The problem:
Stopping at the line that holds "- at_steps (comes", repeat the lines below exactly, starting from the very first and including that final line.

Source data:
╔══

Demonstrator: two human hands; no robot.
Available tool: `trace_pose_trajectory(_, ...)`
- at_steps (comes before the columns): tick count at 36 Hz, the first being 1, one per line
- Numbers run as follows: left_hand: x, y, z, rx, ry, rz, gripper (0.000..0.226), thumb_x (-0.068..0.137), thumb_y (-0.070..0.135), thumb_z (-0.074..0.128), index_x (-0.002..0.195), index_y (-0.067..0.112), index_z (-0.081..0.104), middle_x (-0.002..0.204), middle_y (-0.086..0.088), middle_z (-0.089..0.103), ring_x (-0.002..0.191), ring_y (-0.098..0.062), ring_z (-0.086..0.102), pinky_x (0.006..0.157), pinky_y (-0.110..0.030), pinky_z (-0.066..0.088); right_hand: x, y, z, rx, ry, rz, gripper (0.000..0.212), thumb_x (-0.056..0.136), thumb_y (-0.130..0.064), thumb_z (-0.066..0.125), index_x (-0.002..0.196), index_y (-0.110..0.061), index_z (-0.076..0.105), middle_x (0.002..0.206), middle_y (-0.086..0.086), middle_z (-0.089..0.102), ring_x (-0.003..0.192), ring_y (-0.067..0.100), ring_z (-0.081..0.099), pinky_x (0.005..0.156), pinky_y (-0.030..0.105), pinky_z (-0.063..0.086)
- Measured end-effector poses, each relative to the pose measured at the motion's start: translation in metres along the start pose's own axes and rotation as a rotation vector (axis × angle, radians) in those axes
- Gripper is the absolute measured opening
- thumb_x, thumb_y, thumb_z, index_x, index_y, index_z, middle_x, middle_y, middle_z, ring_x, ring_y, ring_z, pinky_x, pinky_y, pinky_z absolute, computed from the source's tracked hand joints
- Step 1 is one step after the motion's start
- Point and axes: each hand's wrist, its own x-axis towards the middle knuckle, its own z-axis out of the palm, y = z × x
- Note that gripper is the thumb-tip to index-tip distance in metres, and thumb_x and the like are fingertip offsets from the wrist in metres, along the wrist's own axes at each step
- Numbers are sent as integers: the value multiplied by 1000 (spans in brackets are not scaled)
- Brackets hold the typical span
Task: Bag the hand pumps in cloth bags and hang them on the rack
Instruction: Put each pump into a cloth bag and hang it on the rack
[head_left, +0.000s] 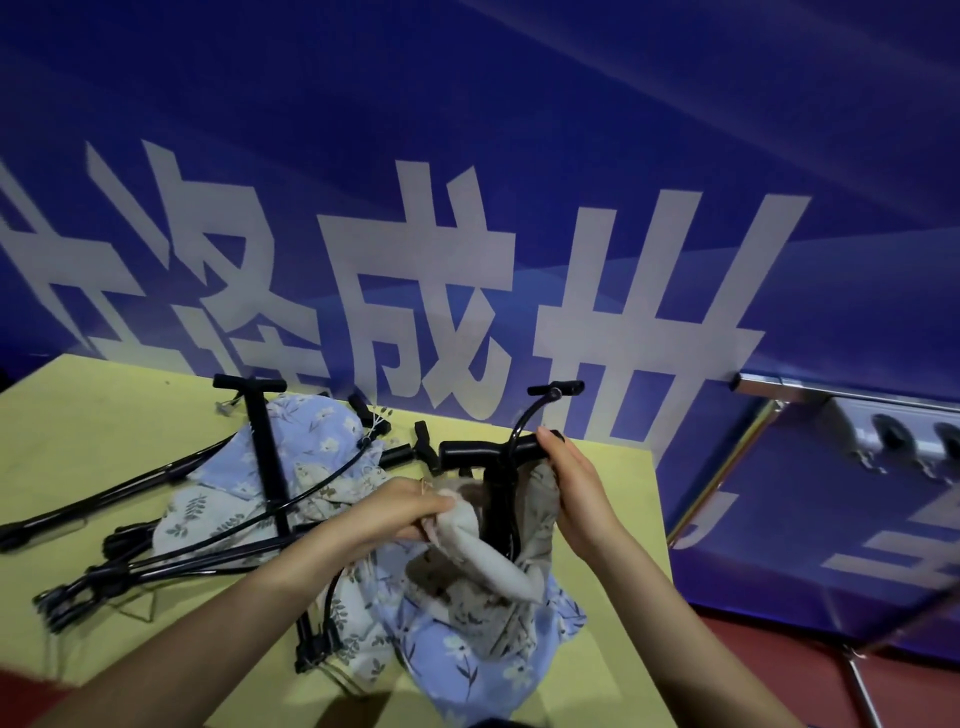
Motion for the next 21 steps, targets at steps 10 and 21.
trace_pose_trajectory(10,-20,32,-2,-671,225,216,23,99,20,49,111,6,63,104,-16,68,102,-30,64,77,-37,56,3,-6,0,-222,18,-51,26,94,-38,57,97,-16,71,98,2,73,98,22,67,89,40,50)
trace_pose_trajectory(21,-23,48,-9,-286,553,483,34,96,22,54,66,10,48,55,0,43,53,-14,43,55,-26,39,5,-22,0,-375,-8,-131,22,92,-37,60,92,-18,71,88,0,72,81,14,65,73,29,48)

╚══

Output for this task:
Demonstrator: two human hands; no robot.
Available tool: `trace_pose_trajectory(_, ...)`
- at_steps (comes before the columns): tick count at 36 Hz, the first being 1, one per line

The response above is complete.